KIPP Comienza Community Prep elementary school in Huntington Park used the help of donations two years ago to buy enough portable devices for about a third of its more than 300 students. It rotates Chromebooks and iPads among groups of students so everyone gets a turn.

During a recent morning, Teresa Rodriguez, 7, was sitting cross-legged on the carpet of her classroom, doing a math assignment – an iPad square between her knees.

“You have to count flowers in the hundreds,” said Rodriguez, barely looking up from the screen. “You have type it in up here.”

Theresa counted flower petals. When she got a question right, a new bunch of flowers bloomed instantly, and she started counting again.

“It’s more like learning than play,” Rodriguez explained. “It teaches us hundreds, tens and ones.”

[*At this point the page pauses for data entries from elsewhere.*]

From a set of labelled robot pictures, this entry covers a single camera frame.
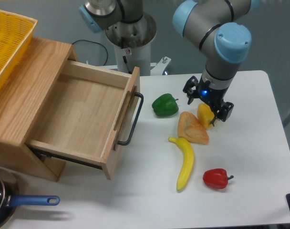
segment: yellow plastic basket
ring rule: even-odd
[[[0,89],[19,62],[37,25],[37,20],[0,10]]]

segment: frying pan
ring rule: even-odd
[[[55,206],[59,202],[58,196],[15,195],[10,184],[0,177],[0,224],[10,215],[14,207],[21,205]]]

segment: black metal handle
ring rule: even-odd
[[[141,112],[141,108],[142,108],[142,105],[143,105],[144,96],[141,93],[139,93],[139,92],[135,92],[135,96],[141,98],[141,101],[140,101],[140,104],[139,104],[139,108],[137,109],[137,112],[135,114],[135,120],[134,120],[134,123],[132,124],[131,131],[130,131],[130,134],[128,136],[127,141],[124,141],[124,142],[117,141],[117,144],[121,145],[121,146],[126,146],[126,145],[128,145],[131,142],[132,135],[134,134],[134,131],[135,131],[136,122],[137,122],[137,119],[139,118],[139,115],[140,115],[140,112]]]

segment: toy banana
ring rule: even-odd
[[[183,165],[177,180],[177,191],[181,192],[186,187],[194,167],[194,150],[191,144],[183,137],[169,137],[168,141],[175,143],[183,153]]]

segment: green bell pepper
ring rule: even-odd
[[[152,108],[154,109],[156,116],[168,117],[177,113],[179,107],[176,100],[177,99],[174,99],[174,97],[169,93],[158,97],[152,104]]]

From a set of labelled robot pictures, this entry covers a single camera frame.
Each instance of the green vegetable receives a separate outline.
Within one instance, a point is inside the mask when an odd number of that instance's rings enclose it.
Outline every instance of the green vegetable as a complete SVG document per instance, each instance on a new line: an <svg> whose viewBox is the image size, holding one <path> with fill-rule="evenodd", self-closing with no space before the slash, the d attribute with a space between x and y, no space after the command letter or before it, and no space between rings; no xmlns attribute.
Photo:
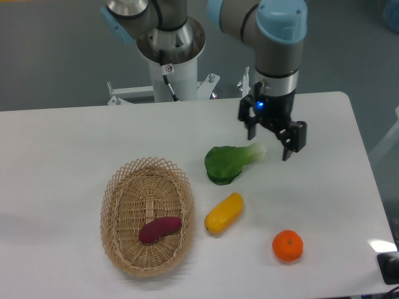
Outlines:
<svg viewBox="0 0 399 299"><path fill-rule="evenodd" d="M206 173L213 183L227 185L245 165L262 160L265 154L266 147L260 141L244 147L215 146L205 156Z"/></svg>

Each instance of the purple sweet potato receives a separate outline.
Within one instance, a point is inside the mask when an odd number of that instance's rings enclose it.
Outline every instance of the purple sweet potato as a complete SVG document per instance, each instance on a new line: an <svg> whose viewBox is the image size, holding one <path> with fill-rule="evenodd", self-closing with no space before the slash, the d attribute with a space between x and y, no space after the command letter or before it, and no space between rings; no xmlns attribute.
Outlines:
<svg viewBox="0 0 399 299"><path fill-rule="evenodd" d="M160 217L145 224L138 233L138 239L143 244L154 243L160 237L168 235L180 227L181 219L179 217Z"/></svg>

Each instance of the orange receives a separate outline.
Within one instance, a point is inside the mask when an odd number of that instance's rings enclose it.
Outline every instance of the orange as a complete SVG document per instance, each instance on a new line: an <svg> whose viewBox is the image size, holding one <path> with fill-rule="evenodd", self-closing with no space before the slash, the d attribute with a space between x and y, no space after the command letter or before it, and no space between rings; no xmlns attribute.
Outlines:
<svg viewBox="0 0 399 299"><path fill-rule="evenodd" d="M304 252L304 242L293 230L284 230L277 234L272 246L275 255L285 262L299 259Z"/></svg>

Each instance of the yellow fruit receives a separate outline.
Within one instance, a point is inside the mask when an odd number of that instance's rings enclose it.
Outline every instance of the yellow fruit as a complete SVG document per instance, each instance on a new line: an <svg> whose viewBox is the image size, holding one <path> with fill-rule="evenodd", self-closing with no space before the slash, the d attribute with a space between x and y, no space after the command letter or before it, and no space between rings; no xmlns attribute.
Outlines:
<svg viewBox="0 0 399 299"><path fill-rule="evenodd" d="M212 234L222 233L241 215L243 208L243 197L232 193L205 217L206 229Z"/></svg>

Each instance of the wicker basket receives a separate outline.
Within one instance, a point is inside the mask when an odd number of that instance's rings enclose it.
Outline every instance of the wicker basket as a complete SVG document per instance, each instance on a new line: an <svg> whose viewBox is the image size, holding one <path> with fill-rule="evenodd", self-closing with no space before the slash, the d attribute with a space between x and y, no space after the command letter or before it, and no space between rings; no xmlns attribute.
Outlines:
<svg viewBox="0 0 399 299"><path fill-rule="evenodd" d="M181 229L145 245L138 240L144 224L163 216L181 218ZM165 159L143 158L112 176L101 210L105 253L120 270L149 277L183 260L194 232L194 202L186 174Z"/></svg>

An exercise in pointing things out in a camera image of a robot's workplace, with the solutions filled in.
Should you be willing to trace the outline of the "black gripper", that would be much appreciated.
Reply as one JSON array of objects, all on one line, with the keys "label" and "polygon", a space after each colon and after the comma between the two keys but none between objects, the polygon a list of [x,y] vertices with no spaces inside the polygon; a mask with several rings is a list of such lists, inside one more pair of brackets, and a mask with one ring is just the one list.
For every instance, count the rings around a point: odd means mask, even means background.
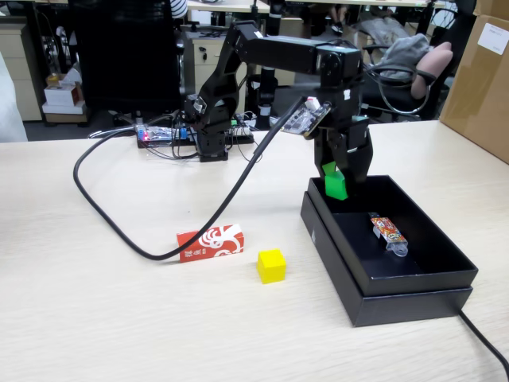
[{"label": "black gripper", "polygon": [[316,90],[320,103],[314,139],[314,163],[321,176],[340,168],[343,161],[343,137],[347,139],[347,185],[366,181],[373,157],[368,119],[359,116],[360,83],[326,84]]}]

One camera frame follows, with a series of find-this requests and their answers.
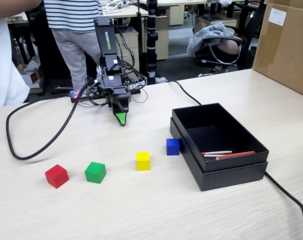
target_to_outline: gray pants
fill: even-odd
[[[77,92],[85,84],[87,77],[86,52],[96,64],[99,64],[101,51],[95,31],[74,32],[52,29],[60,53],[70,70],[73,89]]]

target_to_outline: yellow cube
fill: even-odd
[[[148,151],[137,152],[136,153],[137,161],[137,171],[147,171],[151,169],[151,158]]]

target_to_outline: chair armrest
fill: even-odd
[[[229,29],[233,29],[235,31],[235,33],[239,33],[241,30],[238,28],[238,27],[235,27],[235,26],[230,26],[230,25],[224,25],[226,28],[229,28]]]
[[[210,41],[214,40],[214,39],[232,40],[232,41],[236,42],[238,46],[240,46],[243,43],[242,39],[235,38],[235,37],[232,37],[232,36],[208,36],[208,37],[204,37],[202,40],[205,43],[210,43]]]

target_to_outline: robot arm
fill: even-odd
[[[107,16],[98,16],[94,26],[101,56],[100,65],[97,66],[97,84],[90,87],[88,93],[106,97],[119,124],[125,126],[132,95],[124,84],[126,78],[123,69],[116,65],[119,58],[115,30]]]

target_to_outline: white shirt
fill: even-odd
[[[44,0],[50,29],[95,31],[94,19],[103,15],[99,0]]]
[[[6,19],[0,19],[0,107],[22,104],[30,88],[12,61],[12,45]]]

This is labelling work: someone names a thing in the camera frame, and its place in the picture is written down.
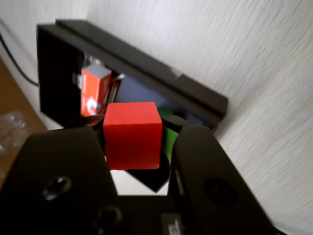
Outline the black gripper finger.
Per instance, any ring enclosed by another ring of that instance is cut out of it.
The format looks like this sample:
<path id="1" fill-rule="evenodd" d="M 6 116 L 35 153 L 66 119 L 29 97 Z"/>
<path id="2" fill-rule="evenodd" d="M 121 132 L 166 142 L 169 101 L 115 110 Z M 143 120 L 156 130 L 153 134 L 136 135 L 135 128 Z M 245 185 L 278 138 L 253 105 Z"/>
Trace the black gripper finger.
<path id="1" fill-rule="evenodd" d="M 93 128 L 31 135 L 0 192 L 3 235 L 119 235 L 117 192 Z"/>
<path id="2" fill-rule="evenodd" d="M 208 127 L 162 116 L 177 132 L 171 158 L 182 223 L 189 235 L 275 235 L 277 230 Z"/>

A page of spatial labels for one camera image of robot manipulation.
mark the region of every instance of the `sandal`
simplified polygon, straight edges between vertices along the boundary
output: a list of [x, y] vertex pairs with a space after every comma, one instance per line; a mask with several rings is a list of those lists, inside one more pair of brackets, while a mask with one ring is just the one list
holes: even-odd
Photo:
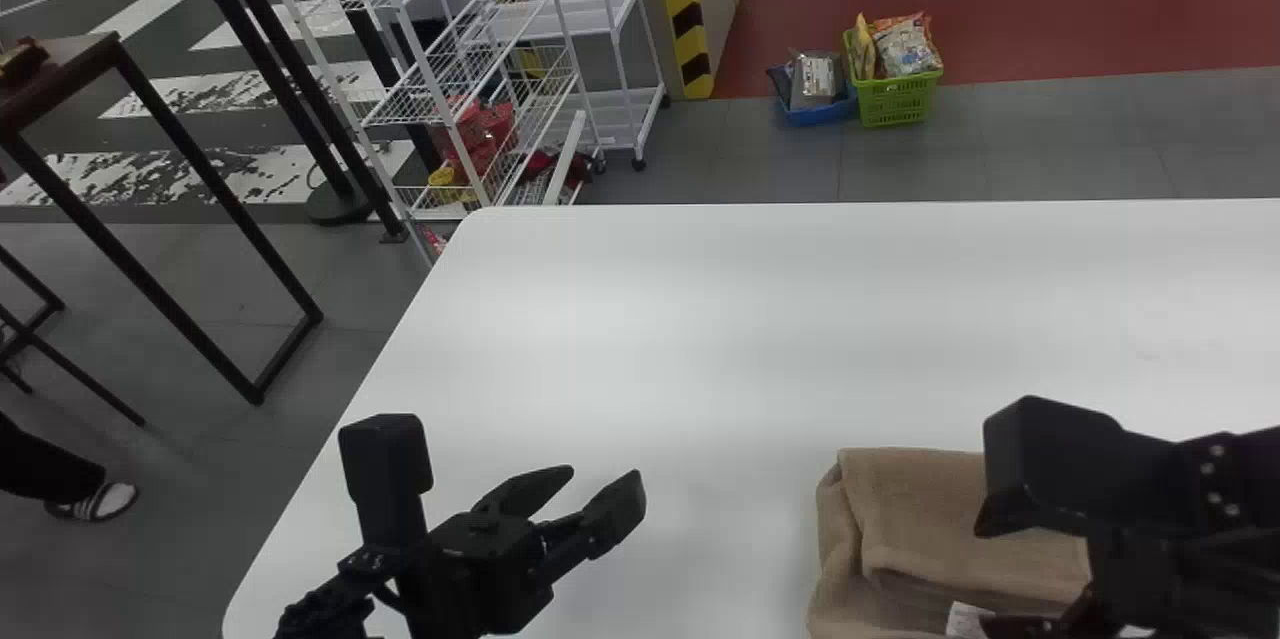
[[132, 484], [106, 481], [96, 492], [73, 505], [45, 502], [45, 511], [58, 519], [97, 524], [124, 514], [124, 510], [138, 499], [138, 488]]

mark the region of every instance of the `gray floor tile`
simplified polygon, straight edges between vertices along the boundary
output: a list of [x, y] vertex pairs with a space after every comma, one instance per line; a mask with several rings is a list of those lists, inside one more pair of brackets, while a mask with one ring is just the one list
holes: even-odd
[[1172, 197], [1148, 146], [1024, 147], [987, 155], [993, 200], [1121, 200]]
[[378, 359], [389, 334], [321, 329], [275, 379], [266, 402], [215, 434], [316, 452]]
[[846, 120], [844, 146], [861, 152], [924, 152], [979, 150], [983, 145], [982, 108], [973, 86], [938, 87], [927, 119], [868, 129], [859, 118]]
[[1129, 77], [998, 82], [972, 91], [992, 151], [1147, 143]]
[[344, 237], [315, 300], [325, 327], [390, 332], [426, 278], [426, 265], [408, 242], [380, 245], [381, 229], [362, 225]]
[[792, 127], [774, 97], [728, 101], [728, 115], [717, 152], [771, 150], [800, 155], [840, 151], [844, 124]]
[[[148, 270], [198, 233], [197, 225], [114, 224], [110, 231]], [[69, 306], [132, 301], [137, 289], [74, 224], [0, 224], [0, 245]], [[0, 301], [26, 319], [38, 300], [0, 269]]]
[[700, 204], [710, 201], [710, 164], [716, 150], [645, 147], [648, 169], [632, 172], [627, 159], [609, 159], [609, 170], [579, 195], [581, 204]]
[[845, 147], [840, 201], [982, 201], [987, 165], [974, 150], [863, 152]]
[[710, 193], [718, 204], [836, 201], [840, 149], [827, 142], [726, 149], [712, 160]]
[[1134, 77], [1142, 119], [1157, 146], [1249, 146], [1280, 140], [1280, 70], [1180, 70]]
[[[209, 324], [210, 338], [250, 379], [274, 355], [285, 327]], [[189, 442], [250, 411], [250, 405], [151, 307], [76, 309], [59, 318], [49, 342], [148, 421], [145, 430]], [[27, 350], [19, 364], [37, 397], [124, 438], [133, 428], [45, 356]]]
[[1171, 143], [1160, 155], [1179, 197], [1280, 197], [1280, 143]]
[[645, 151], [668, 152], [714, 147], [723, 142], [724, 120], [736, 100], [677, 101], [654, 115]]
[[137, 451], [150, 460], [127, 478], [141, 489], [128, 512], [86, 526], [56, 521], [33, 502], [4, 516], [0, 566], [225, 607], [314, 452], [224, 439], [191, 449], [143, 441]]
[[[353, 229], [366, 228], [326, 231], [287, 224], [265, 225], [264, 233], [302, 286], [314, 292], [343, 247], [352, 242]], [[376, 234], [370, 241], [376, 242]], [[201, 225], [152, 273], [197, 321], [292, 325], [302, 316], [297, 302], [237, 225]], [[142, 296], [133, 303], [150, 306]]]
[[0, 579], [0, 616], [9, 629], [6, 636], [218, 639], [221, 635], [223, 612], [212, 604], [161, 599], [83, 578], [59, 578], [56, 588], [29, 579]]

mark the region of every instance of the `beige cloth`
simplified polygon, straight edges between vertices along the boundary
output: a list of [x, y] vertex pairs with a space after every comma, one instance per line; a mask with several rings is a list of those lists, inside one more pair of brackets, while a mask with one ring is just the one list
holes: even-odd
[[818, 484], [813, 639], [943, 634], [951, 602], [1059, 613], [1089, 580], [1084, 542], [1028, 530], [978, 539], [982, 455], [841, 449]]

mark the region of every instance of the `yellow item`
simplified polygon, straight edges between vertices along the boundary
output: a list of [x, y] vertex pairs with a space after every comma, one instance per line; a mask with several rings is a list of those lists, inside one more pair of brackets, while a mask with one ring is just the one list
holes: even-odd
[[872, 33], [867, 28], [867, 18], [861, 14], [858, 15], [856, 24], [854, 24], [852, 59], [854, 79], [863, 82], [876, 77], [876, 42], [872, 41]]
[[426, 184], [429, 187], [449, 187], [453, 184], [453, 168], [445, 164], [444, 166], [435, 169], [429, 178], [426, 178]]

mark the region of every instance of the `white label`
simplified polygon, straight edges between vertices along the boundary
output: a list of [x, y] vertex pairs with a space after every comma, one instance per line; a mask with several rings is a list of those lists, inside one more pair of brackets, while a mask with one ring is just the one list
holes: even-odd
[[993, 613], [996, 612], [964, 602], [951, 602], [946, 634], [956, 639], [987, 639], [987, 633], [982, 630], [982, 624], [978, 620]]

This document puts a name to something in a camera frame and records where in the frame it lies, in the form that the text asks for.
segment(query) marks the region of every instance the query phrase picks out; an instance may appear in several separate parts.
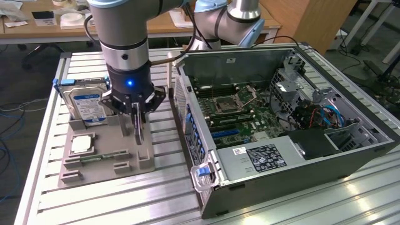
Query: aluminum extrusion table
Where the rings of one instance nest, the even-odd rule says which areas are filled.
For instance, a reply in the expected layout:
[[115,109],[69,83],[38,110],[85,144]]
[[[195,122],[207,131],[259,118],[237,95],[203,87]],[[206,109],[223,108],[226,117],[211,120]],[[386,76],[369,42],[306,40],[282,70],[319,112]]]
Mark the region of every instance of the aluminum extrusion table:
[[[150,60],[177,49],[150,50]],[[400,133],[400,122],[315,53],[309,55],[357,99]],[[305,68],[318,87],[326,85]],[[155,85],[165,85],[166,67],[150,69]],[[106,74],[99,52],[73,53],[59,59],[55,78]],[[154,145],[154,172],[106,182],[58,189],[62,146],[69,112],[54,90],[34,149],[15,224],[400,224],[400,150],[370,161],[349,177],[253,205],[213,219],[199,209],[181,152],[171,111],[165,101],[149,115]]]

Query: red cable
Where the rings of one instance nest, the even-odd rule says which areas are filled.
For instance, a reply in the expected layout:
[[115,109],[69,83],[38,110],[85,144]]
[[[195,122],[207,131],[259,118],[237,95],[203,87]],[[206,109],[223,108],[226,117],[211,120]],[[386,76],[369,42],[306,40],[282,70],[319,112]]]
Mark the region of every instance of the red cable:
[[313,111],[311,111],[311,115],[310,115],[310,120],[309,120],[309,128],[310,128],[310,126],[311,126],[311,119],[313,119],[313,114],[314,114],[314,111],[315,111],[317,109],[313,109]]

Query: sticker
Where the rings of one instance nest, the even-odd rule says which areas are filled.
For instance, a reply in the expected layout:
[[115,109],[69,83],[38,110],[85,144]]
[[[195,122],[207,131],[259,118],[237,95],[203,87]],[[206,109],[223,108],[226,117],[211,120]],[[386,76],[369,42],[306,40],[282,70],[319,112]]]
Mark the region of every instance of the sticker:
[[245,148],[243,148],[243,147],[235,148],[235,149],[231,149],[231,150],[233,150],[234,155],[238,155],[238,154],[243,154],[243,153],[245,153]]
[[18,27],[18,26],[26,25],[27,23],[25,21],[22,21],[22,22],[6,22],[3,24],[6,27]]
[[35,26],[54,26],[57,25],[57,21],[54,18],[49,19],[34,19]]
[[235,58],[233,59],[226,59],[226,63],[234,63],[235,62]]
[[98,105],[99,95],[73,96],[73,101],[85,122],[99,122],[105,120],[103,108]]
[[258,173],[286,166],[274,144],[247,149],[246,153]]

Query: open computer tower
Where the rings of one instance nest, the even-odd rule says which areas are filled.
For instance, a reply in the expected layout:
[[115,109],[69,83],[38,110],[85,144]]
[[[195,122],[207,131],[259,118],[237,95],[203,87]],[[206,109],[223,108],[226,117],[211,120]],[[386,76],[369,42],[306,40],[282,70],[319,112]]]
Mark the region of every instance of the open computer tower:
[[191,52],[175,70],[170,102],[202,218],[349,176],[398,144],[291,45]]

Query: hard drive label
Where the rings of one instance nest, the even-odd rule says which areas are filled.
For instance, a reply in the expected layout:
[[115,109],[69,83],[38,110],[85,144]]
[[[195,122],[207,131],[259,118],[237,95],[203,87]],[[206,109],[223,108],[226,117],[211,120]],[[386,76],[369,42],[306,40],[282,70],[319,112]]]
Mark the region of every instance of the hard drive label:
[[85,122],[99,122],[105,120],[103,108],[98,105],[99,95],[73,96],[73,101],[79,112],[81,119]]
[[267,170],[286,166],[279,152],[277,151],[274,144],[265,145],[253,149],[246,149],[250,162],[257,172],[265,172]]

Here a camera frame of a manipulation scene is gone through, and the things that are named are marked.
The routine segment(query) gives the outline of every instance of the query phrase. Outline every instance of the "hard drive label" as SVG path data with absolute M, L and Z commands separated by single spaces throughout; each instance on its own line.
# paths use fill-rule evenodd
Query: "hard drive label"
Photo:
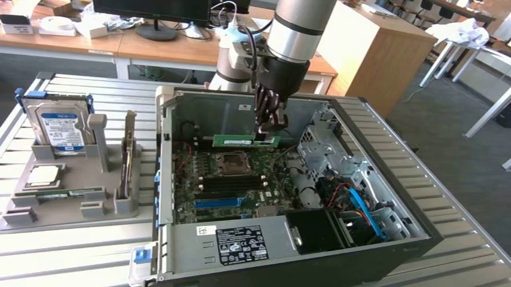
M 51 145 L 61 151 L 79 151 L 84 147 L 81 131 L 76 128 L 75 114 L 43 113 L 43 125 Z
M 216 230 L 221 265 L 270 259 L 259 225 Z

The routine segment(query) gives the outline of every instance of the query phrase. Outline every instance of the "metal table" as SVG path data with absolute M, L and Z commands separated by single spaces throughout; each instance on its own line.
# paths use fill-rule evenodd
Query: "metal table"
M 97 113 L 107 114 L 107 141 L 120 142 L 128 109 L 136 117 L 136 138 L 144 147 L 140 215 L 135 218 L 41 228 L 0 235 L 0 285 L 127 286 L 131 249 L 152 238 L 155 166 L 153 94 L 160 83 L 55 75 L 32 88 L 92 93 Z M 403 264 L 382 281 L 364 286 L 511 286 L 511 260 L 468 215 L 442 183 L 400 141 L 372 108 L 356 98 L 340 103 L 446 237 L 418 260 Z M 0 210 L 31 155 L 33 133 L 19 108 L 1 127 Z M 356 152 L 354 143 L 348 143 Z

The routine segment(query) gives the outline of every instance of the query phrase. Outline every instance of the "floor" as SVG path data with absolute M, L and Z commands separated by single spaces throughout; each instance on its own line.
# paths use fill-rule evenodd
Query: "floor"
M 115 66 L 75 60 L 49 59 L 0 54 L 0 122 L 15 106 L 13 91 L 27 88 L 39 71 L 60 74 L 115 77 Z M 403 95 L 403 100 L 419 88 L 419 81 L 428 65 L 420 71 Z M 165 70 L 161 80 L 180 82 L 185 71 Z M 212 74 L 197 72 L 199 82 Z M 136 67 L 131 78 L 141 80 Z M 476 218 L 496 242 L 511 253 L 511 173 L 500 164 L 511 158 L 511 129 L 491 122 L 472 139 L 463 138 L 488 104 L 447 80 L 436 80 L 415 94 L 408 102 L 400 102 L 388 119 L 403 138 L 419 147 L 418 156 L 432 173 Z

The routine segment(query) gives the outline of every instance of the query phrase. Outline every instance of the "blue clip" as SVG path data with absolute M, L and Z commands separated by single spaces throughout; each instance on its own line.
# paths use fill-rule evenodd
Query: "blue clip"
M 16 99 L 16 102 L 19 103 L 21 109 L 23 109 L 23 113 L 25 114 L 27 111 L 25 111 L 25 107 L 23 106 L 23 102 L 21 102 L 21 97 L 23 97 L 23 94 L 25 93 L 25 90 L 21 89 L 21 88 L 17 88 L 15 90 L 15 93 L 16 93 L 16 96 L 15 96 L 15 99 Z
M 371 226 L 372 226 L 372 229 L 375 230 L 376 235 L 383 239 L 383 241 L 387 241 L 388 237 L 383 234 L 379 225 L 376 224 L 375 220 L 372 219 L 372 216 L 367 210 L 366 203 L 362 200 L 359 193 L 352 188 L 350 188 L 350 193 L 351 193 L 351 197 L 350 197 L 351 202 L 354 203 L 355 207 L 358 209 L 362 209 L 363 213 L 366 214 L 367 220 L 371 223 Z
M 157 170 L 156 175 L 153 176 L 153 181 L 160 182 L 160 170 Z
M 29 97 L 32 99 L 44 99 L 47 95 L 48 93 L 45 91 L 29 91 L 25 97 Z
M 151 262 L 151 249 L 139 249 L 135 251 L 135 260 L 136 264 L 149 263 Z
M 88 106 L 88 113 L 93 114 L 95 113 L 95 98 L 92 97 L 91 94 L 85 96 L 87 99 L 87 106 Z

Her teacher, Mariella Magaña, is a big believer in giving students access to technology. She loves to use the devices for quick daily quizzes to make sure kids are on track.

But a review of that morning's assessment came up with a surprise. One child, who she knows is expert at primary colors, said blue and green make yellow.

“Two things: Either she is not paying attention to the question or, two, she wasn’t looking at the video,” said Magaña. “A lot of this format because this is so new.”

When kids get tripped up on the technology, it calls into question whether the software can reliably measure and improve reading and math skills — and kids can get left behind, said Burch of USC.

“That means for that kid where it’s not working – the tablet isn’t working, technological challenges, curriculum isn’t great – a lost year or years,” Burch said. “That’s huge.”

She said that in the era of high-stakes testing, digital education programs grew from supplementary instruction to remediation. Schools began meticulously tracking each students’ education performance data, and those who fell behind were labeled failing and faced serious consequences.

That's when schools began purchasing “a la carte” programs that claimed to improve the math and language arts scores of students who were having trouble keeping up, she said.

L.A. Unified’s board is discussing the possibility of their own study of the implementation of the iPad rollout, district officials said. That could influence the project's future. The board has yet to approve the expenditure for the full, district-wide rollout.